In my role as the “trusted” career strategist and leadership coach, I encounter two types of women: The ones who are overly confident and act like the borderline “b…h”–the type no one wants to be around.  Then, the second one, is the competent, overly nice “one”, who is the go to person for everything in the organization—the type who ends up giving her all, but staying in supporting roles as she regretfully watches others climbing the corporate ladder, leaving her behind.  Years later, she is deflated, demotivated and angry while her teammates observe it all in disbelieve and heavy hearts.  Her bitterness and discontent is a result of her never giving those around her any indication of her aspirations, plans or desires.  If you don’t want to end up in this type situation, you need to express and share your career goals and desires to your boss.

As a high potential woman, with big desires, you have the responsibility to manage your career, your reputation and control your brand.  Yes, you do have a brand and you must become a Public Relations agent for the Brand called “YOU.”  If you are planning to climb the corporate ladder and elevate yourself to become the new boss, then let’s go to work.  Don’t feel discouraged thinking that only the “good ole boys” can reach to the top and stay there.  There is nothing farther from the truth–you can strategize and execute your plan to become the BOSS you were born to be.

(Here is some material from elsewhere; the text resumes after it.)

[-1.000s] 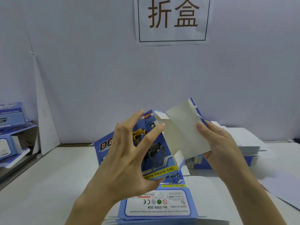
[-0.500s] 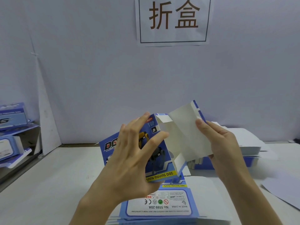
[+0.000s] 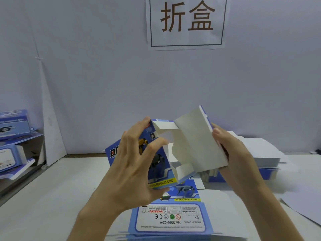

As Jesus said, with God all is Possible and if you align your mind and your spirit to the desires of your heart, you can achieve anything.  It may not be easy, but it is possible.  God didn’t put the desire in your heart, if He believed you couldn’t carry it out.

Looking back throughout the beginning of my career, I can see God’s handy work through my journey.  There were times when I said yes to the wrong jobs, but God ALWAYS, found a way to get me out of those situations.  I went from intern in the Protocol Office in the Panama Canal Commission to Executive Vice-president for a Global Organization, and I can say that God always had my back. 

Seven Strategies To Your Shift Thinking Forward and Move You Towards Your Goals:

1.     Understand you! Be mindful of your self-image.  How do you see yourself?  This is the most important clue to your success.  If you don’t believe in yourself, you cannot get that promotion, the increase or your boss’ job–you just won’t get it.  Your mind can make you or break you.  Your duty is to be mindful of the chatter in your head.   Understand your routines and realize not all of your routines are healthy and can be detrimental to your success.  Reflect on the image you present and analyze what you need to start, stop or modify.

2.    Step out of your comfort zone and take on some challenges that will give you visibility.  However, if you’re sure you cannot perform the challenge even at the peak of your abilities, don’t do it.  Look for projects you can excel in.

3.    Give Credit where it is due and show gratitude.  Whenever someone helps you with a project, be humble and thank them for their commitment. 

4.    Help others grow and develop. When you see talent, nurture and celebrate it.  

5.    Be true to your values, this is the cornerstone of your leadership. Know what you stand for, what gets you upset, what’s acceptable to you and what‘s not.  Don’t let your emotions get the best of you.  Understand your triggers and create boundaries.

6.    Welcome feedback, set the example.  Feedback is a gift and you need to be open to this gift.  You should know your strengths and weaknesses but you must also be attentive to the observations of others. Be open to hear about their views of your shortcomings and strengths.  Set the example.

7.    Treat everyone with dignity and respect.  Understand that what goes around comes around.  People will talk to you and treat you, the way you treat yourself.  Show respect for yourself and others will follow.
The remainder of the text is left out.